Work instruction -
Print, exactly as they stand, the lines below from the one that has "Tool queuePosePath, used" to the one that has "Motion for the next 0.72", inclusive, leaving out the pictures.

(Data excerpts)
# # # # #
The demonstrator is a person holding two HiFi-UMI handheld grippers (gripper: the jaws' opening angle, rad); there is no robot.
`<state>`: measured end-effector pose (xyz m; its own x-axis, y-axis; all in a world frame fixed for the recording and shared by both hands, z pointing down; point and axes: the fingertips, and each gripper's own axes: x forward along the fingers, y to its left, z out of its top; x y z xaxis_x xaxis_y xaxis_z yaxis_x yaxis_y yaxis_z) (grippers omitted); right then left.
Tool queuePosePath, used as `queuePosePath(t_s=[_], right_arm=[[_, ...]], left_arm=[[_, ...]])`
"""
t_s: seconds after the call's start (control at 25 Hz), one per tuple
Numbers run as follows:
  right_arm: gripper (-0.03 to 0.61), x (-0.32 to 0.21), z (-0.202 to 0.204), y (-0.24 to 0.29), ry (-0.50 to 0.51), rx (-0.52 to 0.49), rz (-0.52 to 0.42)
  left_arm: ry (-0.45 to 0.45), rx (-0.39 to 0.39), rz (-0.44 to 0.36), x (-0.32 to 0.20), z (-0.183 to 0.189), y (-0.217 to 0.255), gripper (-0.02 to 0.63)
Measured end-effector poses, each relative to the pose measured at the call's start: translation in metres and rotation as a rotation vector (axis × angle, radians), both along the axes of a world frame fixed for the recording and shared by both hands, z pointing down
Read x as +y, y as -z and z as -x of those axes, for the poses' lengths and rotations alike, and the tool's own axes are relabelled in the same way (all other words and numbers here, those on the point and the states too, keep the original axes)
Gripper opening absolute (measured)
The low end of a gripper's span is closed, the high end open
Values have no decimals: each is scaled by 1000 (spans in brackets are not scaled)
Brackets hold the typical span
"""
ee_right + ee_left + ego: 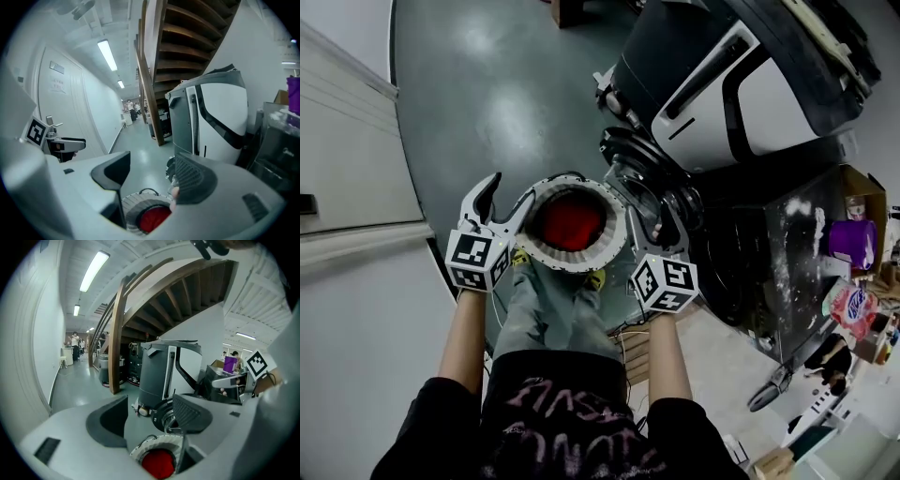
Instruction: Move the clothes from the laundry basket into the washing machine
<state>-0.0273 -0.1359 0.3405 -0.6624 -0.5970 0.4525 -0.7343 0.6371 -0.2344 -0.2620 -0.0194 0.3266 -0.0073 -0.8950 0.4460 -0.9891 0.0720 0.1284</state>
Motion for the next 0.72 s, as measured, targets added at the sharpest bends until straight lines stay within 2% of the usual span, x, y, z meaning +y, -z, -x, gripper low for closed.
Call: queuePosePath(t_s=[0.2, 0.44, 0.6, 0.72], right_arm=[[304, 8, 0, -46, -15, 34, 66], [305, 28, -7, -114, -25, 76, 166], [305, 36, -4, -155, -56, 82, 216], [307, 46, -4, -194, -41, 107, 256]], left_arm=[[-48, 44, 57, -6, -13, -47, 299], [-18, 143, 134, 7, -26, -116, 299], [8, 160, 178, 19, -27, -160, 299], [1, 185, 231, 26, -37, -203, 299]])
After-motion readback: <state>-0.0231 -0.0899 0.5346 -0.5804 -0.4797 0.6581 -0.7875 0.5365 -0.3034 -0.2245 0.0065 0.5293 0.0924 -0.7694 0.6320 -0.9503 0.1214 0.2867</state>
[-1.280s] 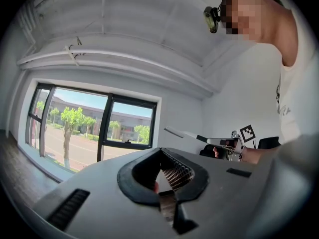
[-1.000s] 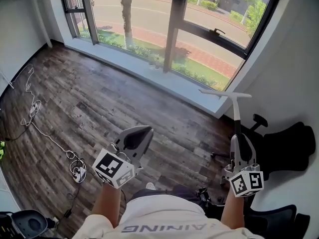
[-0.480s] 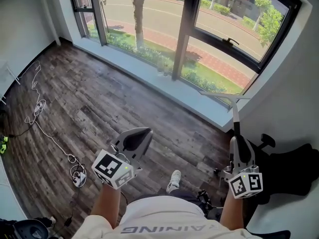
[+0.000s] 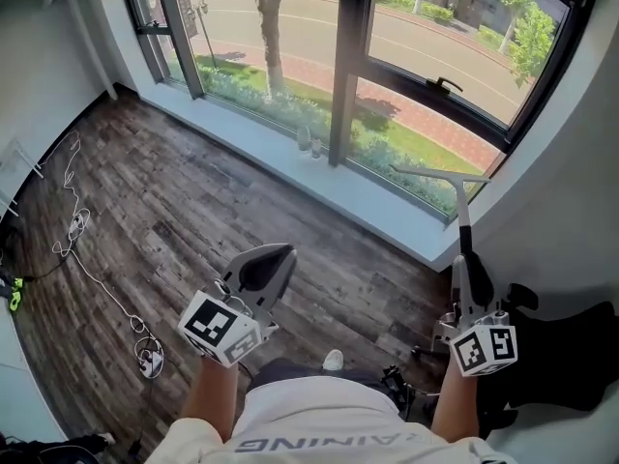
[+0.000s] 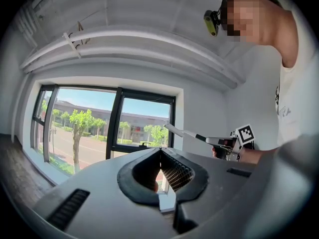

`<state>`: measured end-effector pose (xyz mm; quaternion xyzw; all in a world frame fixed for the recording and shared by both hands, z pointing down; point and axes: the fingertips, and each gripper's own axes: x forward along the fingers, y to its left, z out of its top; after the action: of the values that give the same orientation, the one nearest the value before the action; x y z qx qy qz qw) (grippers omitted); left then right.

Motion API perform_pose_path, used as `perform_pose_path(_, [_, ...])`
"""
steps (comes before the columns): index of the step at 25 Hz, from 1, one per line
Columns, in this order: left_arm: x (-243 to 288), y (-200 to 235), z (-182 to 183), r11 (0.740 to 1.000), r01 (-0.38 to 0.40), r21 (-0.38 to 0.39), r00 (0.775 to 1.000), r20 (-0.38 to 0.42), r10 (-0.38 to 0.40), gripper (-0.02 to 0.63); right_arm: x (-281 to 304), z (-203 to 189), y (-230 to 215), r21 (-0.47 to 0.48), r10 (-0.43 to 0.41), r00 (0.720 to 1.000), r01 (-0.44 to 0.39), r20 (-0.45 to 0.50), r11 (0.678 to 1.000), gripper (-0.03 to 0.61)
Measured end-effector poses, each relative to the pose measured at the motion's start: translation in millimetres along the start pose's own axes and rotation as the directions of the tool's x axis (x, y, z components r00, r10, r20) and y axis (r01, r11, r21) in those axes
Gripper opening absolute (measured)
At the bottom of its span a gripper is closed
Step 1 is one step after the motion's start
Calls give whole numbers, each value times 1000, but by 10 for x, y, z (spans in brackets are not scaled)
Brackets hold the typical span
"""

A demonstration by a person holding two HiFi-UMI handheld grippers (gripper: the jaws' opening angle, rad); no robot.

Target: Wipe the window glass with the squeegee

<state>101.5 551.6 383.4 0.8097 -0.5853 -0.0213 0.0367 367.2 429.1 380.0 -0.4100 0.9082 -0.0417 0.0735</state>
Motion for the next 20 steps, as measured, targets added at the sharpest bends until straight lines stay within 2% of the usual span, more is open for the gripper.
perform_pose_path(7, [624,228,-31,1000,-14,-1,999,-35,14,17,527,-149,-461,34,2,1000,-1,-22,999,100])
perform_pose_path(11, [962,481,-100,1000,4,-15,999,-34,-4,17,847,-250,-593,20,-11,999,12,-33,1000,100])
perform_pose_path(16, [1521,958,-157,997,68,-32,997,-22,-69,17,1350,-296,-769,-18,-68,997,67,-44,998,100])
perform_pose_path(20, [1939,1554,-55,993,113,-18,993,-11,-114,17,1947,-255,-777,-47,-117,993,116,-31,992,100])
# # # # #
Response to this exercise -
Tool queuePosePath, used as `queuePosePath(t_s=[_], right_arm=[[_, ...]], left_arm=[[_, ...]])`
"""
t_s: seconds after the call's start (control at 25 Hz), one per tuple
Numbers run as follows:
  right_arm: gripper (-0.03 to 0.61), x (-0.32 to 0.21), z (-0.202 to 0.204), y (-0.24 to 0.29), ry (-0.50 to 0.51), rx (-0.52 to 0.49), rz (-0.52 to 0.42)
  left_arm: ry (-0.45 to 0.45), rx (-0.39 to 0.39), rz (-0.44 to 0.36), x (-0.32 to 0.20), z (-0.183 to 0.189), y (-0.217 to 0.255), gripper (-0.02 to 0.63)
Measured end-effector poses, each relative to the pose measured at the call's start: translation in metres and rotation as a rotation vector (axis × angle, radians), both along the axes of a world frame fixed for the recording and shared by both hands, z pointing down
Read x as +y, y as -z and z as -x of those axes, for the poses' lengths and rotations alike, and the tool's own axes are relabelled in the same way (all other words and numbers here, those on the point and the states too, keep the original axes)
Gripper opening absolute (measured)
The low end of a gripper's span is closed, the high end open
Values have no decimals: each is scaled by 1000 (spans in brackets are not scaled)
Brackets hold the typical span
"""
ee_right + ee_left + ego: 
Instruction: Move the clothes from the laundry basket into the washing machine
<state>-0.0273 -0.1359 0.3405 -0.6624 -0.5970 0.4525 -0.7343 0.6371 -0.2344 -0.2620 -0.0194 0.3266 -0.0073 -0.8950 0.4460 -0.9891 0.0720 0.1284</state>
Motion for the next 0.72 s, as measured, targets added at the sharpest bends until straight lines stay within 2% of the usual span, x, y, z meaning +y, -z, -x, gripper low for closed.

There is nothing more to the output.